# Idea for 55 gallon



## cantonga (Apr 10, 2005)

I have set up a 55 gallon and want to keep chiclids from lake malawi. I have sand as a substrate and 60 lbs of lace rock. I am looking for stocking ideas. I saw an article about keeping all males haps,pea****s, and mumba, has anyone else done this and what do you think of this idea. Thanks in advance.


----------



## IloveCichlids (Jul 11, 2005)

If you want Mbuna, stay away from haps and pea****s and vise verso. Mbuna are fin nippers. What kind of sand do you have? Is lace rock a type of limestone? I am just wondering about your buffering capacity to keep the pH up. I have a 120 with all male Haps and Peackocks 
http://www.fishforums.com/forum/showthread.php?t=4039


----------



## cantonga (Apr 10, 2005)

i am not sure if the lace rock is a type of limestone but i am adding crushed coral to the filter and might use additives if necessary. thanks for the info


----------



## Orbital (Jun 11, 2005)

55 gallons is not really big enough for many of the Malawi haps, alot of them get to be 7"-18" of size. I'd stick with Mbuna or Aulonocara (Peac0cks)

You could do Mbuna and Aulonocara in the 55, just have to be careful of the Mbuna types. They can be too aggressive for some types of Aulonocara. I have a 30 gallon that houses Hongi RT and Ngara flametails










BTW Lacerock isn't limestone, pretty sure anyway.


----------



## goodie (Sep 2, 2005)

Dont put mbuna with haps/peac0cks. Male and female mbuna have good color, female hap/peac0cks do not(dull brown to silver). If you want really good advise on cichlids you should check out http://www.cichlid-forum.com/index.php


----------



## Cichlid Man (Jan 19, 2005)

Nice tank Orbital, but the way you've stocked that tank isn't doing most of your "hongi" any favours, as you can see their colour has been repressed and they have been restriced to the upper surface area of the tank. This limits their growth in the long term, and plus their colours aren't at their full potential due to stress. A larger tank or alternative stocking levels will reduce your problem.
Just some cichlid advice from a cichlid man.
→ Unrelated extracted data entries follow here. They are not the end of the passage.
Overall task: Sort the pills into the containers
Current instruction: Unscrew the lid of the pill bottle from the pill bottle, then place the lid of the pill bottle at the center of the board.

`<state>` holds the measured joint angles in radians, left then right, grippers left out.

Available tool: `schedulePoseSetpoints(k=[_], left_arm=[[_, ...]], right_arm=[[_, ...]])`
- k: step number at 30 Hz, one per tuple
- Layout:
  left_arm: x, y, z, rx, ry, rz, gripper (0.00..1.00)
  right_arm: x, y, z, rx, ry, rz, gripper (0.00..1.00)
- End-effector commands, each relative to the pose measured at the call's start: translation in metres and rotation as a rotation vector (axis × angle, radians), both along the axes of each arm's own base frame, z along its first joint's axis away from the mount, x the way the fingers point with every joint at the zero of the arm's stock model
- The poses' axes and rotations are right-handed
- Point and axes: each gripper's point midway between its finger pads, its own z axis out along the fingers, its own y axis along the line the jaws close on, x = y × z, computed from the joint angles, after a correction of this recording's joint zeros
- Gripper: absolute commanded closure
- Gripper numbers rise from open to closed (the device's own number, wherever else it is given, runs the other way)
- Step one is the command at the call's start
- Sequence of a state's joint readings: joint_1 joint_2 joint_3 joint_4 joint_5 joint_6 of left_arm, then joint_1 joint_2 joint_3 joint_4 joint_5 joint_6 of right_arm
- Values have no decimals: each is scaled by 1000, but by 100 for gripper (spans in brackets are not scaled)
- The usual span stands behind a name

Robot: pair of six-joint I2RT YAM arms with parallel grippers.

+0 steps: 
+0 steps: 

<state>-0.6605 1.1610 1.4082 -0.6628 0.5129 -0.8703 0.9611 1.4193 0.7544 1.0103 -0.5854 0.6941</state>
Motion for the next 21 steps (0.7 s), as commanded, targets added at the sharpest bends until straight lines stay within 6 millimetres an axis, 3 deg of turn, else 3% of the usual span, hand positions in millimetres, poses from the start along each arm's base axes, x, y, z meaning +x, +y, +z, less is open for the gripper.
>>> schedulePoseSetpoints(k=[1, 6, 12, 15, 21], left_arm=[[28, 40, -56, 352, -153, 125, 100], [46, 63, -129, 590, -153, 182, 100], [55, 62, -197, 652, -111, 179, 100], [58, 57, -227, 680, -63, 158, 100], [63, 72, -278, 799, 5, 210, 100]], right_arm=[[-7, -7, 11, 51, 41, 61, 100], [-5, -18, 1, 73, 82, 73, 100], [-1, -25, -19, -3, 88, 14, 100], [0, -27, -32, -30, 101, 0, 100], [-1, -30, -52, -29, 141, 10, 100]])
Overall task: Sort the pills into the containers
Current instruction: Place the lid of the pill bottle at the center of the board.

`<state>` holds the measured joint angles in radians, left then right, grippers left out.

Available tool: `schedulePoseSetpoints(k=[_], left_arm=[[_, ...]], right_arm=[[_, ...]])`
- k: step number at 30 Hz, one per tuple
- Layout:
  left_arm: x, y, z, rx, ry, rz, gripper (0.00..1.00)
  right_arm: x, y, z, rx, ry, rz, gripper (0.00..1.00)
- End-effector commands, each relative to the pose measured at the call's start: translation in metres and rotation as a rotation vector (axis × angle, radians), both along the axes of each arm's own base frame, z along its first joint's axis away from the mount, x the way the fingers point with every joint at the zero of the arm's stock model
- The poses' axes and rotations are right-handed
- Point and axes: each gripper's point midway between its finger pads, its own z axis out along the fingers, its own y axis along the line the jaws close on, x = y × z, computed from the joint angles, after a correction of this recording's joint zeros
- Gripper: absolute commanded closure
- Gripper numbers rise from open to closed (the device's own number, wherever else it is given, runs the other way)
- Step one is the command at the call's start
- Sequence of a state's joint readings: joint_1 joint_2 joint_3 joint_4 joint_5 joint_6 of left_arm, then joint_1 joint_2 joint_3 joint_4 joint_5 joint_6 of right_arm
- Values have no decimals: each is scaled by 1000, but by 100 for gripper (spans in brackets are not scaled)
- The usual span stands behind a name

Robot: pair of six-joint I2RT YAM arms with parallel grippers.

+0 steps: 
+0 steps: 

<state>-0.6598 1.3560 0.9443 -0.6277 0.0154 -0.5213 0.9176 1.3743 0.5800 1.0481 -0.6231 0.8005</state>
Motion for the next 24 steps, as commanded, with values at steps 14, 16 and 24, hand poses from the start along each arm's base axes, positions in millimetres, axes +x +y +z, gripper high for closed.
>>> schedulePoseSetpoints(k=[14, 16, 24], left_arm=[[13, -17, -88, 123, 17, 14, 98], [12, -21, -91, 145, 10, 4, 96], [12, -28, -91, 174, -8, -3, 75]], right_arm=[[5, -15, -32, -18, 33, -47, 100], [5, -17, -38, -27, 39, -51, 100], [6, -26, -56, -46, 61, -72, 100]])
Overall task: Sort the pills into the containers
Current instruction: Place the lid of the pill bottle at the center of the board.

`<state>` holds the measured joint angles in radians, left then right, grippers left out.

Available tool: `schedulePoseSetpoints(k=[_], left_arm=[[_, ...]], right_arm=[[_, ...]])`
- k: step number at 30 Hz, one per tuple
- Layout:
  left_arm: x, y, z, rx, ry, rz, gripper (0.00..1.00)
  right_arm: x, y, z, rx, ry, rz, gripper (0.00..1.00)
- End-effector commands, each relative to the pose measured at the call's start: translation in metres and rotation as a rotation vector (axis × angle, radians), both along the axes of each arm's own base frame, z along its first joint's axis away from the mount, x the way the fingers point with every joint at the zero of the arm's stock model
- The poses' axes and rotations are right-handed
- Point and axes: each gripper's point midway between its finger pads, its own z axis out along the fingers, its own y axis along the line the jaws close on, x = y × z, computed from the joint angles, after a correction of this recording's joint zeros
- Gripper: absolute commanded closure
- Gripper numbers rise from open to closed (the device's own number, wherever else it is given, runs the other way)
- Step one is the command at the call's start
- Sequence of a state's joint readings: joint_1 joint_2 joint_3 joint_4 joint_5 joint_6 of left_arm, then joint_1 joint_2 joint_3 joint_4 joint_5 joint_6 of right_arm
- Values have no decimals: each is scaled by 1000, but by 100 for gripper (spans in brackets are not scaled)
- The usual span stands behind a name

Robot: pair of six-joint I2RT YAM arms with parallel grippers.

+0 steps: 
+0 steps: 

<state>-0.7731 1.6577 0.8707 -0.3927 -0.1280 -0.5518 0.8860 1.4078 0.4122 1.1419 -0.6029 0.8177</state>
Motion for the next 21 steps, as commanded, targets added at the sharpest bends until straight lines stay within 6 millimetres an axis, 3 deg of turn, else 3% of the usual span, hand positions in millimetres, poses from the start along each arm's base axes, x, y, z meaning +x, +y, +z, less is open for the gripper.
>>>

Cantonga, sounds fine. What filtration are you using, this will give me an idea on stocking levels.


----------



## cantonga (Apr 10, 2005)

I am using a penguin 330 with bio wheels, i might add another if i need to. I really want a tank with good color and if i do male and female pea****s will I have to worry about lots of babies running/swimming around?


----------



## goodie (Sep 2, 2005)

If you take care of your water you most likely will see females holding. If you dont want hybrid babies I would suggest that you keep only one type of pea****. Almost all female aulonocara/peac0cks look the same and will breed with different male aulonocara/peac0cks. As far as the babies making it past fry, that will mostly be kept in check by the other adult fish picking them off. But you'll still have the few who learn quick and survive.


----------



## Orbital (Jun 11, 2005)

Thanks for the advice Cichlid man, they don't normally sit at the top and not one of them has any bites or split fins. So I'd say they are pretty healthy, none have loss of appetite. I do plan to thin out a couple of the males though, and stick them in my odds and ends grow out tank. I want to see how well they color before I send them to the LFS, or sell at a swap. They just get excited whenever I'm near the tank, as do most of my fish. They think they are going to get fed whenever they see me. ;-) I've grown those out from around 1.5-2" of size and they have been in there for around 2 or so years and no deaths or serious war wounds. Just 1000s of babies, as they are REALLY prolific. :shock: I am pretty sure they have reached full maturity size already, as they have reached the size of Jason Selongs adult breeder group size. I do weekly water changes, have two Aquaclear 300's and a ATI Sponge filter IV or V going on it.


----------